Stripped of its “illicit” credentials, the play must now proceed without the angry outcries of “Blasphemy!” concerning a plot in which a steambath serves as a Purgatorial “way station” and a Puerto Rican steambath attendant is God   As well as the incensed shouts of “Disgusting!” when, after the lead character calls “God” a “prick” and then quickly apologies to the one female in the room, she casually responds, “You can say prick.  Pecker is the one I don’t care for.”

Nudity, racial and sexual stereotypes, a Deity, demonstrating his “Divinity” through ordinary cards tricks and picking a lock with his teeth.  For today’s audience, it’s all a shrugging “Post Morality” yawwwwwwn.

Despite that unarguable drawback… I mean, 

“I don’t need no stinkin’ temporal context.”

When I hear a stream of off-kilter, “Where-did-that-come-from?” beauties like,

“I taught Art Appreciation at the Police Academy.”


“I just got involved in a charity.  Helping brain-damaged welders.”

Or, from a nostalgic denizen-of-the-40’s character,

“Malteds are the marijuana of my generation.”

Or, perhaps, my crowning favorite,  

(CONCERNING THE LEAD CHARACTER’S “DIFFICULT” MOTHER):  “I never liked the work she was doing.  She ran a chain of dancing schools in Appalachia.  She’d talk these starving families into taking mambo lessons…”

Are you laughing? “Mambo lessons.”  Are you kidding me?

Ahhhh, forget it.

I see Steambath on stageI feel sadly disappointed.

I read it privately at home and I am cackling like chicken.

“Brain-damaged welders.”

I worship the mind that uniquely came out of.
Election Follow-Up (about the California propositions mentioned in this blog):

The dialysis clinics will remain unregulated.

The ambulance drivers will remain "On Call" during their breaks.

The municipalities did not receive rent control authority.

The egg-laying hens got more cage room.

1 comment:

angel said...

Steambath was produced by KCET, back in the early 70's.
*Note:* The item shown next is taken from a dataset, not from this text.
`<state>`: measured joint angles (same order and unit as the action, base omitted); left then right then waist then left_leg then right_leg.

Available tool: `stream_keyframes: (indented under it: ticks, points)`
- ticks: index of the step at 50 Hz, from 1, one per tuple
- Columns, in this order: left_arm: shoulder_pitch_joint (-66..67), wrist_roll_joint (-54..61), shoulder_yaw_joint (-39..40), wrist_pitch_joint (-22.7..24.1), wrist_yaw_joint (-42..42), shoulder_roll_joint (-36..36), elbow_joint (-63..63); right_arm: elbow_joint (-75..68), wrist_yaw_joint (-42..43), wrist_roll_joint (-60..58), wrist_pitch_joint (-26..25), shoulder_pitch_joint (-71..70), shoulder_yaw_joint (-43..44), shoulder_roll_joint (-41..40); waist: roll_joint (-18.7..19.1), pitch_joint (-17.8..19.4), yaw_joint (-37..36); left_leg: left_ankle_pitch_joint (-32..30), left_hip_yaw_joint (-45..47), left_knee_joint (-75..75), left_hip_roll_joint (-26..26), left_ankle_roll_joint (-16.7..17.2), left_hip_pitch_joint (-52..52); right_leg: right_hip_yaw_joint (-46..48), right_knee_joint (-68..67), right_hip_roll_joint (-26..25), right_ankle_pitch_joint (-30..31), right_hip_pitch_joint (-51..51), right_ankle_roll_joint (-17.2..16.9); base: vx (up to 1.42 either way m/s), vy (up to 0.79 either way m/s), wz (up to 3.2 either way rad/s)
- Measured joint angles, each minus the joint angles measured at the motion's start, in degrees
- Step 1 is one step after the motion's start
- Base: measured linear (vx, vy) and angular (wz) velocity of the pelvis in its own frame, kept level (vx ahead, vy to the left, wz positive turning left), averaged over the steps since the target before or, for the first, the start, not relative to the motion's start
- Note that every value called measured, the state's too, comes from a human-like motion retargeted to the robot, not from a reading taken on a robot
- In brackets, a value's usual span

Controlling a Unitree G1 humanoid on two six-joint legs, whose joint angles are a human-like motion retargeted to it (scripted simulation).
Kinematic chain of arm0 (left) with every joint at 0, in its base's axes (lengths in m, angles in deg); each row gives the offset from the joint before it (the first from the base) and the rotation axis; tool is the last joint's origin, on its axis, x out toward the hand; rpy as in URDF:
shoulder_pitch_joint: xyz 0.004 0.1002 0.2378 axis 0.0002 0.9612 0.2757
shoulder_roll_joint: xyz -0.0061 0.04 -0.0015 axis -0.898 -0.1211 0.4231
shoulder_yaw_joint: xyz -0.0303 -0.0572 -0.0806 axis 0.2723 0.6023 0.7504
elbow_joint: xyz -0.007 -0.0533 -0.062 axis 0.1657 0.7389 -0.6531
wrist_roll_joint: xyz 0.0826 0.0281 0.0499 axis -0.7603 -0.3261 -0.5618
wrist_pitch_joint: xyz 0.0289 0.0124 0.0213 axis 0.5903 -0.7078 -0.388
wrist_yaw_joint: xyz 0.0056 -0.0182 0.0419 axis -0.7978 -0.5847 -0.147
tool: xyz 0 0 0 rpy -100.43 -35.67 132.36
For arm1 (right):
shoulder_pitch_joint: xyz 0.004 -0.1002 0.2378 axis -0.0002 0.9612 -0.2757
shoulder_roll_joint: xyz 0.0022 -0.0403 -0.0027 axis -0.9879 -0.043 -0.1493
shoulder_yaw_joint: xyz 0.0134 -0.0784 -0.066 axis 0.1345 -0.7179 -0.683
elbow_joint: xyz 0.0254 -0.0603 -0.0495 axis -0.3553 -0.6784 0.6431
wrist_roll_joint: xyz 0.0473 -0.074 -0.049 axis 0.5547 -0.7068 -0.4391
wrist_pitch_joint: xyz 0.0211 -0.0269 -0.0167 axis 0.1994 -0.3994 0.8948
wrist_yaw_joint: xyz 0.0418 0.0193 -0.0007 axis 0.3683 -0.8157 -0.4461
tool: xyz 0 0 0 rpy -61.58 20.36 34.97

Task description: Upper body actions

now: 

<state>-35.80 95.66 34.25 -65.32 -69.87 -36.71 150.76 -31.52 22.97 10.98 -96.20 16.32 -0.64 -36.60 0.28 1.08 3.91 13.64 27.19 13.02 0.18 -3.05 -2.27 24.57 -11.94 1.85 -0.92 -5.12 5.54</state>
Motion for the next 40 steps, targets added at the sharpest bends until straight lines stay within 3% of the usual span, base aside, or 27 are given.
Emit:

It was shot in our new production studio on Sunset Blvd and though I came almost a decade later, the stories I heard from the crew were still being told, regarding the fact that just a towel was on top of the lead female character. It was so racy for TV, that they had to have 2 versions, so that the stations could make their own choice as to what version to air...or not air at all. I viewed it, finally, in 1984, when we reprised it for our 20th Anniversary. I found the first half much better than the 2nd half, but still thought it was a monumental victory for creativity and art, on this still "new" medium called Television. Now days, I am sure it would not even cause a ripple of trouble and I think that is partially what you are saying. It was a play for its time and maybe its time is over. How sad.